L'objectif ZAN issu de la Convention citoyenne pour le climat et de la loi Climat de 2021 ambitionne de réduire de moitié, d'ici à 2031, le rythme de consommation d'espaces naturels et agricoles par rapport à la décennie précédente, soit 125.000 hectares, puis de stopper toute "artificialisation nette" à horizon 2050. A cette date, l'ensemble des hectares qui seront artificialisés devra égaler le volume des surfaces renaturées.
Il s'agit donc de freiner le rythme de grignotage des sols naturels par la ville. Mais s'il y a consensus politique sur ces objectifs, les décrets d'application sortis au printemps dernier ont suscité une fronde des élus locaux, qui dénoncent une incohérence par rapport à l'esprit de la loi et redoutent une mort à petit feu des communes rurales.
"L'objectif de notre proposition de loi n'est pas de détricoter le ZAN mais de le réussir. On a tout fait pour rester dans la trajectoire et ne pas voter des dérogations à l'infini", a réagi auprès de l'AFP le rapporteur LR Jean-Baptiste Blanc, pour qui le texte est "l'expression d'une grande colère dans les territoires".

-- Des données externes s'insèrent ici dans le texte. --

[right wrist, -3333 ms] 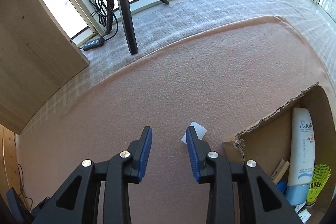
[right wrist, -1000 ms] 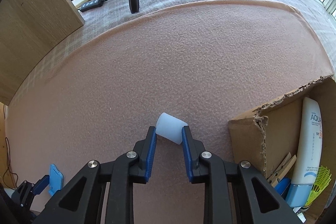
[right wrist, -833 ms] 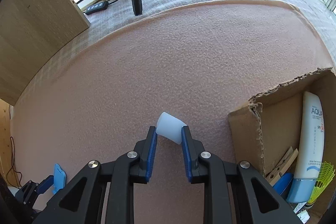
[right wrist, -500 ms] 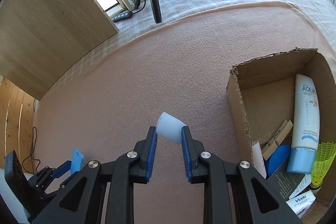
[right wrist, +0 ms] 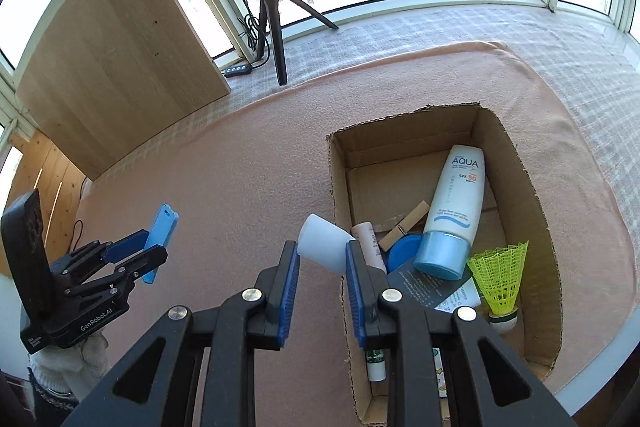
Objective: Organize objects
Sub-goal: 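Carry the phone stand with the left gripper into the box while the right drops the cylinder there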
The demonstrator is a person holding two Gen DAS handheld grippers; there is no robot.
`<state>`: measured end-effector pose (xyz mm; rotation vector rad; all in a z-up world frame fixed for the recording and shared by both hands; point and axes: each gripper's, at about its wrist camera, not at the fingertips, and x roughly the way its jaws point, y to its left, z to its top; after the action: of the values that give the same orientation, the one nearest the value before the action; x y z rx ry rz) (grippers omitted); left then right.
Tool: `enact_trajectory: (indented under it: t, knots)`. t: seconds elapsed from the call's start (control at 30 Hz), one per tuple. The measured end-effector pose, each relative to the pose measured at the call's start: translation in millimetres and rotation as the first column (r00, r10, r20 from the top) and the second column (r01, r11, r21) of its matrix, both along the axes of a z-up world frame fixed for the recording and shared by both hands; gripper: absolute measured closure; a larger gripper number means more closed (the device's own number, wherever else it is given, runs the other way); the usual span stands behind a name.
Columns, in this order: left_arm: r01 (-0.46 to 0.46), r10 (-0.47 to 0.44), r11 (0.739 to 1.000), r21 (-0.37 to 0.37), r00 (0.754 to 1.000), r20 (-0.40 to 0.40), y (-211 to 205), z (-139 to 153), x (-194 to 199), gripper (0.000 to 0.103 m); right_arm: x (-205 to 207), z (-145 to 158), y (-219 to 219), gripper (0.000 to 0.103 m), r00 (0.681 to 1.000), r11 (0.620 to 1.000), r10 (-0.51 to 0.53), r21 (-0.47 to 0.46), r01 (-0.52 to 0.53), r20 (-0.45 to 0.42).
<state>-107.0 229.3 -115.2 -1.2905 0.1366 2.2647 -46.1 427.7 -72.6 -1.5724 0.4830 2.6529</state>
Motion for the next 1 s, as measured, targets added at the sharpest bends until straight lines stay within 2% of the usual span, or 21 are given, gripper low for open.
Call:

Parmi les mesures adoptées, le texte fait tomber le mandat donné aux régions de fixer de manière contraignante l'enveloppe des hectares à artificialiser dans les collectivités de plus petite taille. Il renforce également la présence d'élus communaux dans les instances chargées du suivi de l'application du ZAN.
Pour préserver la capacité du pays "à réaliser les grands projets de demain", les sénateurs font sortir les projets d'envergure nationale (prisons, ports, centrales nucléaires, etc.) des enveloppes régionales pour les inclure dans une "enveloppe nationale" de droits à artificialiser.
Point de crispation des maires ruraux, le "droit à construire" des petites communes ayant peu consommé de foncier jusqu'à présent est garanti pour chaque commune au travers d'une enveloppe d'un hectare de "surface minimale de développement communal".
"Détricotage très maladroit"
Considérés jusqu'à présents comme des surfaces artificialisées, les jardins, parcs ou pelouses ne le sont plus dans le texte sénatorial, afin d'"inciter les constructeurs à préserver des îlots végétaux", et pour "ne pas pénaliser la renaturation".
Interrogé par l'AFP, le ministre de la Transition écologique Christophe Béchu rappelle qu'"en 50 ans, la France a plus artificialisé qu'en 500 ans".
Il souligne également que le gouvernement est lui aussi favorable à une "garantie" pour un "droit à construire" des communes rurales ainsi qu'à la sortie des "grands projets nationaux" de l'enveloppe imputable aux régions qui les accueillent. De leur côté, les sénateurs se plaignent de ne pas être associés à la définition de cette liste de grands projets.
Si M. Béchu reconnaît des "évolutions positives" dans le texte, comme la possibilité donnée aux maires de suspendre des permis de construire qui contreviendraient aux objectifs du ZAN, il fait aussi état de lignes "rouges écarlates" comme l'exclusion des surfaces végétalisées à usage résidentiel des décomptes.
"Cela signifie potentiellement que vous pouvez grignoter la campagne sans commune mesure avec ce que nous avons fait jusqu'à maintenant", estime-t-il, jugeant que "la porte a été ouverte trop largement à l'artificialisation avec trop d'exemptions sous couvert de souplesse".
Interrogée, l'Union nationale des aménageurs (Unam) s'est, elle, inquiétée de l'impact d'une loi "qui bloque fortement la capacité à construire du logement, déjà fortement mise à mal par l'inflation", disant redouter une "bombe sociale".
De son côté, France nature environnement (FNE) critique vivement un "détricotage très maladroit des objectifs de la loi au nom des maires ruraux". "Si les objectifs régionaux ne sont pas contraignants, cette loi ne sert à rien. C'est comme si on avait une loi nationale et que les autorités locales avaient toute liberté de faire ce qu'elles veulent", a estimé Michel Jacod, membre de FNE.
Le texte doit encore être soumis à l'Assemblée nationale, où des députés Renaissance avaient présenté mi-février leur propre proposition de loi pour un meilleur accompagnement des élus locaux.